• TASK INSTRUCTIONS
Your copy should hold every record exactly and no images.

(SUPPLIED MATERIAL)

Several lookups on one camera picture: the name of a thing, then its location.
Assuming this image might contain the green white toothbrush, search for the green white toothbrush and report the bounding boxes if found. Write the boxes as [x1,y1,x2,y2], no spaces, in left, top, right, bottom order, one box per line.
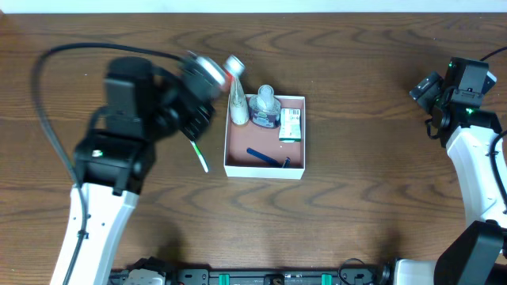
[190,141,209,173]

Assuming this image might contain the white lotion tube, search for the white lotion tube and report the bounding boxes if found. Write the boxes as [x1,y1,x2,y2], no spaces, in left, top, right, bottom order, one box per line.
[229,78,250,126]

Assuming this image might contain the red green toothpaste tube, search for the red green toothpaste tube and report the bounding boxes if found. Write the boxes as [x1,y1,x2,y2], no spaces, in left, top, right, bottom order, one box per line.
[223,55,246,84]

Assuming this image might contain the white cardboard box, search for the white cardboard box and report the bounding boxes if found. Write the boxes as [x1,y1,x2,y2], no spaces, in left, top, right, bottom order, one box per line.
[223,95,306,180]

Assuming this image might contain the clear pump soap bottle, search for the clear pump soap bottle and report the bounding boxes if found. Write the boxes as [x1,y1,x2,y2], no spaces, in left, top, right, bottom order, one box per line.
[249,85,281,129]

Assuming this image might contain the green white soap box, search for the green white soap box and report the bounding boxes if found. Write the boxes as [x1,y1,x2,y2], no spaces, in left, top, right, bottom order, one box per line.
[279,108,302,143]

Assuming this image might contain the blue disposable razor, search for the blue disposable razor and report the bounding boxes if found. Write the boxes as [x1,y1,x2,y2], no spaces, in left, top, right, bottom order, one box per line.
[246,148,291,168]

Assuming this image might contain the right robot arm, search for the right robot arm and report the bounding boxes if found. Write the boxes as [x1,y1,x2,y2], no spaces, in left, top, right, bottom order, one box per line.
[383,57,506,284]

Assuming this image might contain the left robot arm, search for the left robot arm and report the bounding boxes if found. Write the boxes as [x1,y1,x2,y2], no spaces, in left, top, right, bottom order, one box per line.
[51,55,231,284]

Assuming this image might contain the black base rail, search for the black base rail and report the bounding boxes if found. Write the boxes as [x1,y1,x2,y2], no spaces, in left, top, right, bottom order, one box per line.
[106,257,394,285]

(End SUPPLIED MATERIAL)

• ANSWER SPACE
Several lookups on one camera picture: the name of a thing, then its location.
Assuming this image might contain the green white toothbrush, search for the green white toothbrush and report the bounding boxes if found. Write the boxes as [x1,y1,x2,y2], no spaces, in left, top, right, bottom order, one box per line.
[190,141,209,173]

Assuming this image might contain the white lotion tube, search for the white lotion tube and report the bounding boxes if found. Write the boxes as [x1,y1,x2,y2], no spaces, in left, top, right, bottom order, one box per line.
[229,78,250,126]

Assuming this image might contain the red green toothpaste tube, search for the red green toothpaste tube and report the bounding boxes if found. Write the boxes as [x1,y1,x2,y2], no spaces, in left, top, right, bottom order, one box per line.
[223,55,246,84]

Assuming this image might contain the white cardboard box, search for the white cardboard box and report the bounding boxes if found. Write the boxes as [x1,y1,x2,y2], no spaces, in left, top, right, bottom order, one box per line.
[223,95,306,180]

Assuming this image might contain the clear pump soap bottle, search for the clear pump soap bottle and report the bounding boxes if found. Write the boxes as [x1,y1,x2,y2], no spaces, in left, top, right, bottom order, one box per line.
[249,85,281,129]

Assuming this image might contain the green white soap box, search for the green white soap box and report the bounding boxes if found. Write the boxes as [x1,y1,x2,y2], no spaces, in left, top, right, bottom order, one box per line.
[279,108,302,143]

Assuming this image might contain the blue disposable razor, search for the blue disposable razor and report the bounding boxes if found. Write the boxes as [x1,y1,x2,y2], no spaces, in left, top, right, bottom order, one box per line.
[246,148,291,168]

Assuming this image might contain the right robot arm, search for the right robot arm and report the bounding boxes if found. Write the boxes as [x1,y1,x2,y2], no spaces, in left, top, right, bottom order, one box per line.
[383,57,506,284]

Assuming this image might contain the left robot arm, search for the left robot arm and report the bounding boxes if found. Write the boxes as [x1,y1,x2,y2], no spaces, in left, top, right, bottom order, one box per line.
[51,55,231,284]

Assuming this image might contain the black base rail, search for the black base rail and report the bounding boxes if found. Write the boxes as [x1,y1,x2,y2], no spaces, in left, top, right, bottom order, one box per line.
[106,257,394,285]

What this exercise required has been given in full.